ECLI:NL:RBDHA:2020:11989
Rechtbank Den Haag
- Eerste aanleg - enkelvoudig
- Rechtspraak.nl
Afwijzing van de machtiging tot voortzetting van de crisismaatregel in het kader van de Wet verplichte geestelijke gezondheidszorg
Op 12 november 2020 heeft de Rechtbank Den Haag uitspraak gedaan in een zaak betreffende de voortzetting van een crisismaatregel, ingediend door de officier van justitie op 9 november 2020. De zaak betreft een betrokkene, geboren in 1996, die momenteel verblijft in een accommodatie en die eerder op 7 november 2020 een crisismaatregel opgelegd kreeg.

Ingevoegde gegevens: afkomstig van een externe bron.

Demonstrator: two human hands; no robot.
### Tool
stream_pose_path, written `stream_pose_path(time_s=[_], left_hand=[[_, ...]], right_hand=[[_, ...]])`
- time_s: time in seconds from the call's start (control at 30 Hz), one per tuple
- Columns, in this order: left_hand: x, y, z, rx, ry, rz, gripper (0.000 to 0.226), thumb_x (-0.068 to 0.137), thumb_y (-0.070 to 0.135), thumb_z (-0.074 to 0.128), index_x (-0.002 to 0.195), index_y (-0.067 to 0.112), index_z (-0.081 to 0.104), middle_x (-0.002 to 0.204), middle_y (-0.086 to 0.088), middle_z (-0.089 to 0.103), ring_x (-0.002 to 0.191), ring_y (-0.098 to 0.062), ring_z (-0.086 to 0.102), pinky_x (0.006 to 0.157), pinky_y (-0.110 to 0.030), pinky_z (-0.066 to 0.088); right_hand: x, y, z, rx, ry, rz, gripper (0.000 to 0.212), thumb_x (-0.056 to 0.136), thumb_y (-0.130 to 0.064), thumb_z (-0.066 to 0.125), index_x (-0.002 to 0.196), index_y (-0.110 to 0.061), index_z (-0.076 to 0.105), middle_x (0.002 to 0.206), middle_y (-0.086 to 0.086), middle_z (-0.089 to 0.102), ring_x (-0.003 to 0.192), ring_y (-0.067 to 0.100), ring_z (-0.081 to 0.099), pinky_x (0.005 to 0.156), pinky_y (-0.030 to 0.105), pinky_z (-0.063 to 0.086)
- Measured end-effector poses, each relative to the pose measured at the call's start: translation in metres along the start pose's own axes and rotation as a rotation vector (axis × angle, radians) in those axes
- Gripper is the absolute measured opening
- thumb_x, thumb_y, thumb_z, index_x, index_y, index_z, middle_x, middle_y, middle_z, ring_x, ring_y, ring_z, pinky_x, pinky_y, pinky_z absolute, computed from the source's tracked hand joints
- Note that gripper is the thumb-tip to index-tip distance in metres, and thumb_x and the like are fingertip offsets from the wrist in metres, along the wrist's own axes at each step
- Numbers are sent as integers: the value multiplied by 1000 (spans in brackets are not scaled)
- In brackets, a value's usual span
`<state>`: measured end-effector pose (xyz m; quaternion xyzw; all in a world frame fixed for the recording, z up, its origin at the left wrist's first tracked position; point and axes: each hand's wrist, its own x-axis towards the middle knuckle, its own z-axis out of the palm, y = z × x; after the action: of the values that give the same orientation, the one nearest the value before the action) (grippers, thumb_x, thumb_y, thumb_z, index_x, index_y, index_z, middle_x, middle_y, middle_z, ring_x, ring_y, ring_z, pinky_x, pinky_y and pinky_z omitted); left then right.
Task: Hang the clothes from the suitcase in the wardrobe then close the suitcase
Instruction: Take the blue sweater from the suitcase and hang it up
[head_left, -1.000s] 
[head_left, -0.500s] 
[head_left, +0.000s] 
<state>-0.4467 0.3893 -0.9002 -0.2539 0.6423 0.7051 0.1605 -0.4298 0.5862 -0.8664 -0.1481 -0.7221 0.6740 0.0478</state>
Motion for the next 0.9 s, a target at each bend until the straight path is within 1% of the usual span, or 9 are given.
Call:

De rechtbank heeft de mondelinge behandeling van het verzoek telefonisch gehouden, in verband met de geldende coronamaatregelen. Tijdens de zitting heeft de betrokkene aangegeven dat hij het geen probleem vindt om nog drie weken in de instelling te blijven en dat hij absoluut geen machtiging wil. Zijn advocaat pleitte voor de minst verstrekkende maatregel, terwijl de behandelend arts aangaf dat vrijwillige behandeling niet mogelijk is gezien de ambivalente houding van de betrokkene en het risico op maatschappelijke teloorgang. De rechtbank heeft vastgesteld dat er sprake is van onmiddellijk dreigend ernstig nadeel, maar heeft ook geconstateerd dat de betrokkene overtuigend heeft aangegeven langer in de instelling te willen blijven en inmiddels vrijwillig medicatie heeft ingenomen. Gezien deze overwegingen heeft de rechtbank besloten het verzoek tot voortzetting van de crisismaatregel af te wijzen.